Tuesday, 24 January 2017: 8:45 AM
605 (Washington State Convention Center )
Allison C. Michaelis, North Carolina State Univ., Raleigh, NC; and G. M. Lackmann

Tropical cyclones (TCs) impact society in many direct ways, and play a crucial role in Earth’s energy and water cycles. Recurving TCs, and those undergoing extratropical transition (ET), are especially important in the North Atlantic and western North Pacific basins as these systems can impact major population centers outside the tropics or sub-tropics, as Irene (2011) and Sandy (2012) have recently demonstrated in the US. Further, outflow from recurving or transitioning TCs can lead to the formation or amplification of midlatitude Rossby wave trains, which can be associated with impactful weather, such as cold-air outbreaks or heavy precipitation far removed from the location of the TC itself.  Extensive previous work has investigated TC changes with climate warming; however, fewer studies have examined how climate change would affect the process, frequency, and intensity of TC extratropical transition.

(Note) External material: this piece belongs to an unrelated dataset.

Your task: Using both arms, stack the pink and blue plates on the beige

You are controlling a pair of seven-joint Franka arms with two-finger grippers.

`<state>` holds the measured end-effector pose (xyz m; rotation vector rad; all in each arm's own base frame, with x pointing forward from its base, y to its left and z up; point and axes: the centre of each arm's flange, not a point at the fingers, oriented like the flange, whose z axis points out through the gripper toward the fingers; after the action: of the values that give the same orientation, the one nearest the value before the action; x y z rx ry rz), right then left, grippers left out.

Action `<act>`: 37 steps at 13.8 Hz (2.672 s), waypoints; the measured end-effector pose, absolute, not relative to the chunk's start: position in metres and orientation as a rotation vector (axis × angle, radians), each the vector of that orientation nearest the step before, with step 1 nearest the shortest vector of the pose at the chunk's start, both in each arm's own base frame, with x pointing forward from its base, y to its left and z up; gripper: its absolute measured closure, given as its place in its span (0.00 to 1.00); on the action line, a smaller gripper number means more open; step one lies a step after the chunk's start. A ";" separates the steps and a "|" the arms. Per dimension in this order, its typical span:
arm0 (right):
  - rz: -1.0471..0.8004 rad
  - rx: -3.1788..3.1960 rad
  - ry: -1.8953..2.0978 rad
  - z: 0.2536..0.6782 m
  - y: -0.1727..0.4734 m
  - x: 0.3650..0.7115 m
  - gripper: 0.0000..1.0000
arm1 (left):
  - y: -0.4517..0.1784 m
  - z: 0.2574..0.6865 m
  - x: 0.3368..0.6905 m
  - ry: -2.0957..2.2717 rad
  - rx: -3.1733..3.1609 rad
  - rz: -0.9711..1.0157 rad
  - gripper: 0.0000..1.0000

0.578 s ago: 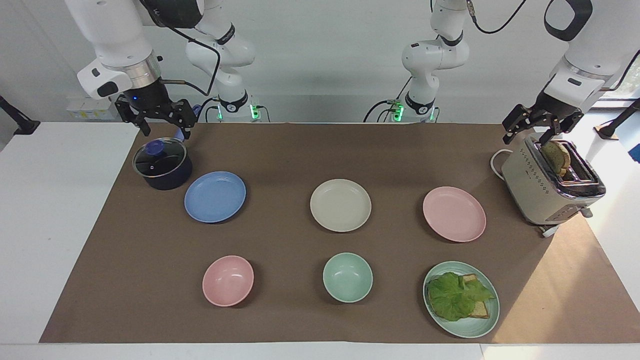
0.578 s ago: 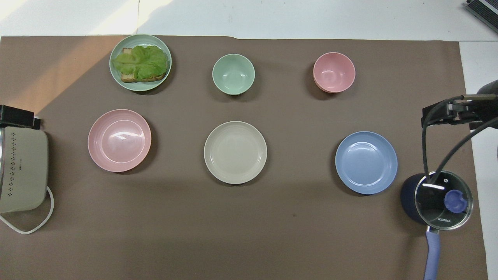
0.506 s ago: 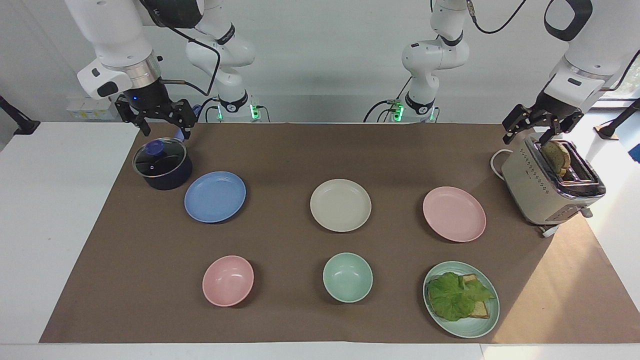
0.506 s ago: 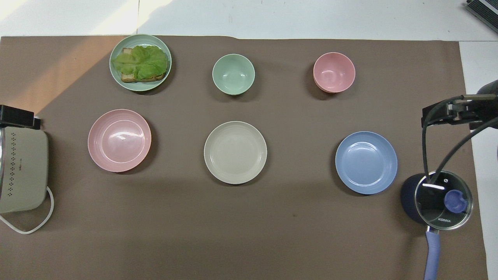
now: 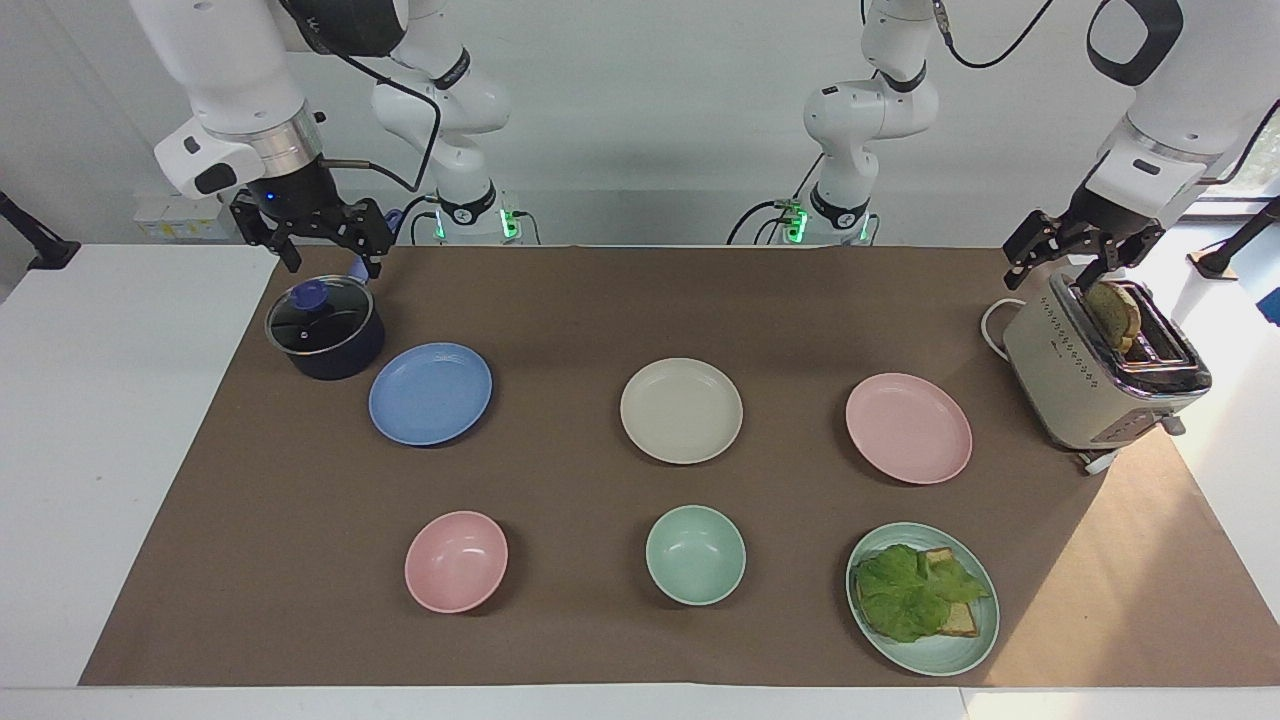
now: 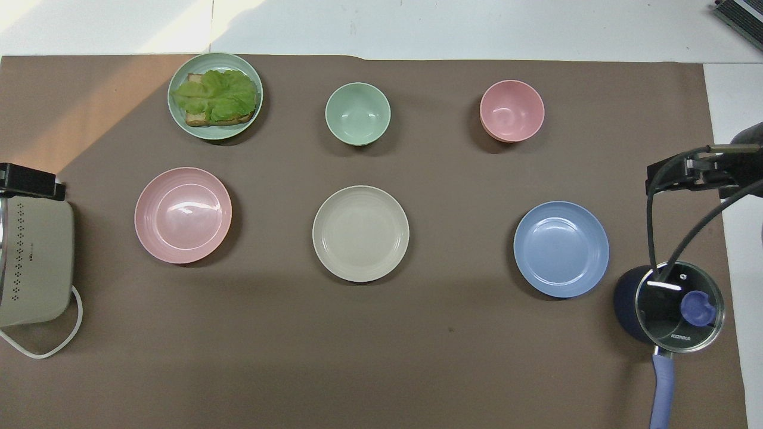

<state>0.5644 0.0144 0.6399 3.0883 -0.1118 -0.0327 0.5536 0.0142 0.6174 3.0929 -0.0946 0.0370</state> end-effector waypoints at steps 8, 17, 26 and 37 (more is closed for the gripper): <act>-0.033 3.088 -0.112 0.640 0.014 0.564 0.00 | 0.017 0.502 0.567 -0.072 3.095 0.016 0.00; -0.033 3.088 -0.112 0.640 0.014 0.564 0.00 | 0.024 0.408 0.589 -0.049 3.088 -0.063 0.00; -0.033 3.088 -0.112 0.640 0.014 0.564 0.00 | 0.038 0.322 0.581 0.125 3.052 -0.201 0.00; -0.033 3.088 -0.112 0.640 0.014 0.564 0.00 | 0.034 0.309 0.572 0.161 3.032 -0.262 0.81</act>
<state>0.5645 0.0143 0.6399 3.0883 -0.1122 -0.0327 0.5716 0.0341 0.3093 3.0317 0.1615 -0.2617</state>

Before examining how the intensity and frequency of recurving and extratropically transitioning TCs will be affected by climate change, the feasibility of representing these phenomena with numerical models, both individually and on the climatological scale, must be explored. Here, multi-seasonal simulations (April through December) are conducted using the Model for Prediction Across Scales (MPAS) with 60-km horizontal grid spacing. While it is understood that this resolution is too coarse to represent TC intensity, it allows a verification study of some aspects of climatological TC behavior, including regions of genesis, frequency, and ET locations. These simulations span 5 years representing a variety of environments (e.g., a strong El Niño, a strong La Niña, an anomalously active year, an anomalously inactive year, etc.). A tropical cyclone detection algorithm is then applied to the model output to gather information on model simulated TC density, genesis density, and ET density. These results are verified against observations (e.g., the IBTrACS dataset) and model analyses (e.g., 0.5º GFS-ANL) to determine if MPAS provides an accurate representation of climatological TC activity.

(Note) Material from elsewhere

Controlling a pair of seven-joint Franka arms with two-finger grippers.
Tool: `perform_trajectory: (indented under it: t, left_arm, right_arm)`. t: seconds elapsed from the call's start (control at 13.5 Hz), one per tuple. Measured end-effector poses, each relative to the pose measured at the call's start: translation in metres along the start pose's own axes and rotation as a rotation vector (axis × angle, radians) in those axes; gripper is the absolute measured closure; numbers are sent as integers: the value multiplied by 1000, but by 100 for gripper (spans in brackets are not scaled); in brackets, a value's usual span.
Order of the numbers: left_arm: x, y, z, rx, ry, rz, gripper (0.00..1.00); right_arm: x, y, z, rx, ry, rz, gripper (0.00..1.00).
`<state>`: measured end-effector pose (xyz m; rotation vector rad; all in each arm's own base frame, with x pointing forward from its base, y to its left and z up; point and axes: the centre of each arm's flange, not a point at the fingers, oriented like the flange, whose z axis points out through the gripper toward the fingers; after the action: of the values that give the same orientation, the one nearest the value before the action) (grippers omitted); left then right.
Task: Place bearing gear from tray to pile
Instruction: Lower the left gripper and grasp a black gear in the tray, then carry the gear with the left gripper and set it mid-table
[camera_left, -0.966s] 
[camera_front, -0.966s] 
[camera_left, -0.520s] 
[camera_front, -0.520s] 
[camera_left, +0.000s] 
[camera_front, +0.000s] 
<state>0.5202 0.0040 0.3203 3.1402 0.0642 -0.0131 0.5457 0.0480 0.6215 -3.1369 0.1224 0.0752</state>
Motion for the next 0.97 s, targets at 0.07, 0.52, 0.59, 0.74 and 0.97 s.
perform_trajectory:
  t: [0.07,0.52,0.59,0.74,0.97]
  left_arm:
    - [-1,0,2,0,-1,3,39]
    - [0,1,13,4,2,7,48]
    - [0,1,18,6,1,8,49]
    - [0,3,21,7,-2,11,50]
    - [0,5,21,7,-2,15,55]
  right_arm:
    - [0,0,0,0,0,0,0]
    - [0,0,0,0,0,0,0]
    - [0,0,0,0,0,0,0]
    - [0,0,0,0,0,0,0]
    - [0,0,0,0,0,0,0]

Additionally, a case study of Typhoon Nuri is conducted to investigate how MPAS represents the track, intensity, and extratropical transition of a particular tropical cyclone. Typhoon Nuri began as a tropical depression on 30 October 2014 off the coast of the Philippines, reached a peak intensity of 910 hPa on 2 November, and dissipated on 7 November after transitioning to an extratropical cyclone. Simulations of Typhoon Nuri are conducted with MPAS using a global horizontal grid with uniform 60-km grid spacing as well as a grid varying from 15-km grid spacing over the western North Pacific Ocean to 60-km over the remainder of the globe. Time and resources permitting, a simulation will be conducted using a grid with 3-km grid spacing over the western North Pacific expanding out to 15-km elsewhere. Results from these simulations are compared to a simulation of Typhoon Nuri using Global Weather Research and Forecasting Model (GWRF) and reanalyses for verification.